** Exercise goal **
All of the material must be duplicated exactly, line by line.

BEGIN

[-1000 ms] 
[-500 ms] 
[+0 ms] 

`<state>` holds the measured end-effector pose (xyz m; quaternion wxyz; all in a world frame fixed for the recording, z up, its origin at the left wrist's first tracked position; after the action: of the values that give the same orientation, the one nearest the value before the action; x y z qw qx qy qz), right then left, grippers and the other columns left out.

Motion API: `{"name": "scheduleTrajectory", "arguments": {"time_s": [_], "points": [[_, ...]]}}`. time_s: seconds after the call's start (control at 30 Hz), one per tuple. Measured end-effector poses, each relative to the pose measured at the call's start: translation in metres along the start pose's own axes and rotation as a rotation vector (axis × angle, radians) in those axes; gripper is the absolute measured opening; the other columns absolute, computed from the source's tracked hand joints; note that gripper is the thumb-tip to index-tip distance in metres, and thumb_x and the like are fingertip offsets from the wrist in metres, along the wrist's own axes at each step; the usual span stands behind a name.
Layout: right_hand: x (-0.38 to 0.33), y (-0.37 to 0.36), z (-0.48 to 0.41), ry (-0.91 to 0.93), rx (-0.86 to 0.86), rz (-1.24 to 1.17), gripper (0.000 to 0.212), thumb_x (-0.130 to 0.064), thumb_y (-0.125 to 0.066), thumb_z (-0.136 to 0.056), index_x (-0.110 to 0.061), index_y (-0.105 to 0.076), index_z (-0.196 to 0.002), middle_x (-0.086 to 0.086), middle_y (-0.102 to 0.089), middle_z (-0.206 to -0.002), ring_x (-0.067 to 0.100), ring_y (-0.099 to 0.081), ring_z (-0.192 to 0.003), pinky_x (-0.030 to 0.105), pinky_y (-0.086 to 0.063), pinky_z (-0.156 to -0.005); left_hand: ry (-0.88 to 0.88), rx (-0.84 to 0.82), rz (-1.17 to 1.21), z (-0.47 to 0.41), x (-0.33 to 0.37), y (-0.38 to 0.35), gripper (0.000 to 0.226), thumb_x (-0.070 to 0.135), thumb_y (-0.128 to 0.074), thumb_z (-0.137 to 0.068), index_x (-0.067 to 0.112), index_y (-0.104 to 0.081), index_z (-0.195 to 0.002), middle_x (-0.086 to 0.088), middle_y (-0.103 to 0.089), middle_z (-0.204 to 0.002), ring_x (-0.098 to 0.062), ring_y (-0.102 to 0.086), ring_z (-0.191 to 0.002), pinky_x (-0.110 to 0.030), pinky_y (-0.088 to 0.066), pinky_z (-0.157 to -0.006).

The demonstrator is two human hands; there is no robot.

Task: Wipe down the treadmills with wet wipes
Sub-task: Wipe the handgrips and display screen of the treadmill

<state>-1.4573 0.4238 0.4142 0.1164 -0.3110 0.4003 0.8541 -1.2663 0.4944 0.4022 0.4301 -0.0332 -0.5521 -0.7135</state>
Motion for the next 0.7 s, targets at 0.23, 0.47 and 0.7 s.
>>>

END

** Answer for the task **
[-1000 ms] 
[-500 ms] 
[+0 ms] 

`<state>` holds the measured end-effector pose (xyz m; quaternion wxyz; all in a world frame fixed for the recording, z up, its origin at the left wrist's first tracked position; after the action: of the values that give the same orientation, the one nearest the value before the action; x y z qw qx qy qz), right then left, grippers and the other columns left out.

Motion API: `{"name": "scheduleTrajectory", "arguments": {"time_s": [_], "points": [[_, ...]]}}`. time_s: seconds after the call's start (control at 30 Hz), one per tuple. Measured end-effector poses, each relative to the pose measured at the call's start: translation in metres along the start pose's own axes and rotation as a rotation vector (axis × angle, radians) in those axes; gripper is the absolute measured opening; the other columns absolute, computed from the source's tracked hand joints; note that gripper is the thumb-tip to index-tip distance in metres, and thumb_x and the like are fingertip offsets from the wrist in metres, along the wrist's own axes at each step; the usual span stands behind a name.
Layout: right_hand: x (-0.38 to 0.33), y (-0.37 to 0.36), z (-0.48 to 0.41), ry (-0.91 to 0.93), rx (-0.86 to 0.86), rz (-1.24 to 1.17), gripper (0.000 to 0.212), thumb_x (-0.130 to 0.064), thumb_y (-0.125 to 0.066), thumb_z (-0.136 to 0.056), index_x (-0.110 to 0.061), index_y (-0.105 to 0.076), index_z (-0.196 to 0.002), middle_x (-0.086 to 0.086), middle_y (-0.102 to 0.089), middle_z (-0.206 to -0.002), ring_x (-0.067 to 0.100), ring_y (-0.099 to 0.081), ring_z (-0.192 to 0.003), pinky_x (-0.030 to 0.105), pinky_y (-0.086 to 0.063), pinky_z (-0.156 to -0.005); left_hand: ry (-0.88 to 0.88), rx (-0.84 to 0.82), rz (-1.17 to 1.21), z (-0.47 to 0.41), x (-0.33 to 0.37), y (-0.38 to 0.35), gripper (0.000 to 0.226), thumb_x (-0.070 to 0.135), thumb_y (-0.128 to 0.074), thumb_z (-0.137 to 0.068), index_x (-0.067 to 0.112), index_y (-0.104 to 0.081), index_z (-0.195 to 0.002), middle_x (-0.086 to 0.088), middle_y (-0.103 to 0.089), middle_z (-0.204 to 0.002), ring_x (-0.098 to 0.062), ring_y (-0.102 to 0.086), ring_z (-0.191 to 0.002), pinky_x (-0.110 to 0.030), pinky_y (-0.088 to 0.066), pinky_z (-0.157 to -0.006).

The demonstrator is two human hands; there is no robot.

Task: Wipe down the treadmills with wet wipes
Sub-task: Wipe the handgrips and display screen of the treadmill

<state>-1.4573 0.4238 0.4142 0.1164 -0.3110 0.4003 0.8541 -1.2663 0.4944 0.4022 0.4301 -0.0332 -0.5521 -0.7135</state>
Motion for the next 0.7 s, targets at 0.23, 0.47 and 0.7 s.
>>>

A complete answer has now been given.